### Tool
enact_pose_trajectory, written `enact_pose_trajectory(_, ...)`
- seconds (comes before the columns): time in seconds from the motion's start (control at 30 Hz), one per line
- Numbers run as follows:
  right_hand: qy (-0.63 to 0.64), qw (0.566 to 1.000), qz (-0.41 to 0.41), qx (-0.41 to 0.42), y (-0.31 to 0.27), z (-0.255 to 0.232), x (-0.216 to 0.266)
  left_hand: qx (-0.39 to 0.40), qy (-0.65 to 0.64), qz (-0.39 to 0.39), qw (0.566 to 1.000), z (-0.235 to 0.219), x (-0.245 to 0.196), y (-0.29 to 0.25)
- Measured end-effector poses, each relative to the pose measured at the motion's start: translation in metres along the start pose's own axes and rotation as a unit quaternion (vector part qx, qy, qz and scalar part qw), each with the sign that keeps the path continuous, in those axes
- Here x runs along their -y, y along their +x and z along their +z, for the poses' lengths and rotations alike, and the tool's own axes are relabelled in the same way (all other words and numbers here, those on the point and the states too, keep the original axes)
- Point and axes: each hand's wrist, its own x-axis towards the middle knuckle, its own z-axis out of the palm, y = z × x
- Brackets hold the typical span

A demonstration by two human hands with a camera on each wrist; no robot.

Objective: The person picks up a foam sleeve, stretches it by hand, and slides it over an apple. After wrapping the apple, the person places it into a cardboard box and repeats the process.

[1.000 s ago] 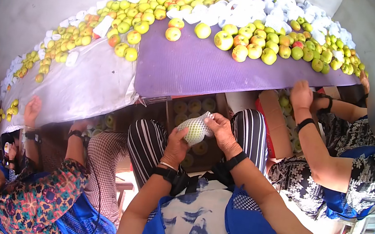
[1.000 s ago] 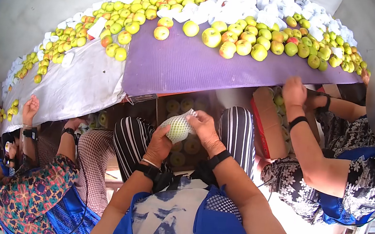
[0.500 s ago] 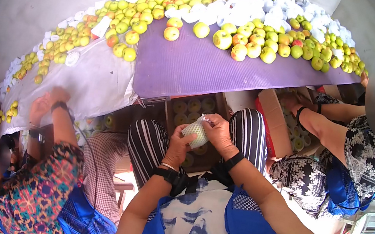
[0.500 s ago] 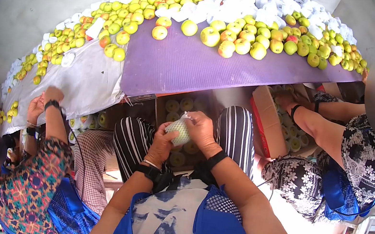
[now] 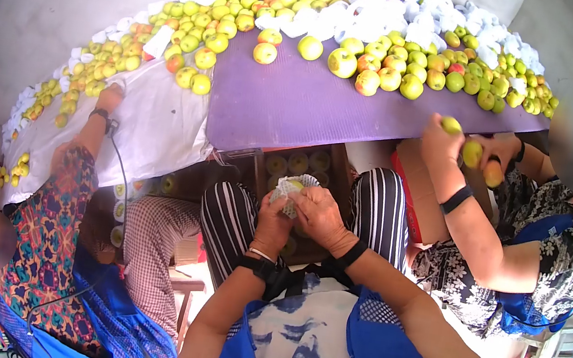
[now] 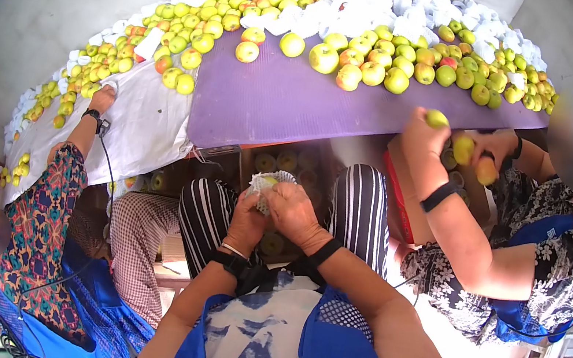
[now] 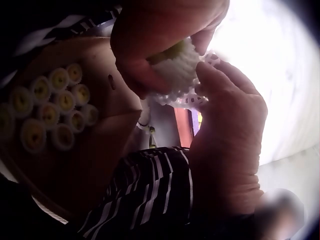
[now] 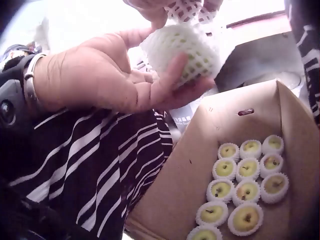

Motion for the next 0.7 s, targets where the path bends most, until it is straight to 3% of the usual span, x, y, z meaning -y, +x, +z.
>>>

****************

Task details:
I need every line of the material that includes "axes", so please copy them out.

Worked solution:
- Measured end-effector poses, each relative to the pose measured at the motion's start: translation in metres along the start pose's own axes and rotation as a unit quaternion (vector part qx, qy, qz and scalar part qw), each with the sign that keeps the path continuous, in those axes
- Here x runs along their -y, y along their +x and z along their +z, for the poses' lengths and rotations alike, and the tool's own axes are relabelled in the same way (all other words and numbers here, those on the point and the states too, keep the original axes)
- Point and axes: each hand's wrist, its own x-axis towards the middle knuckle, its own z-axis out of the palm, y = z × x

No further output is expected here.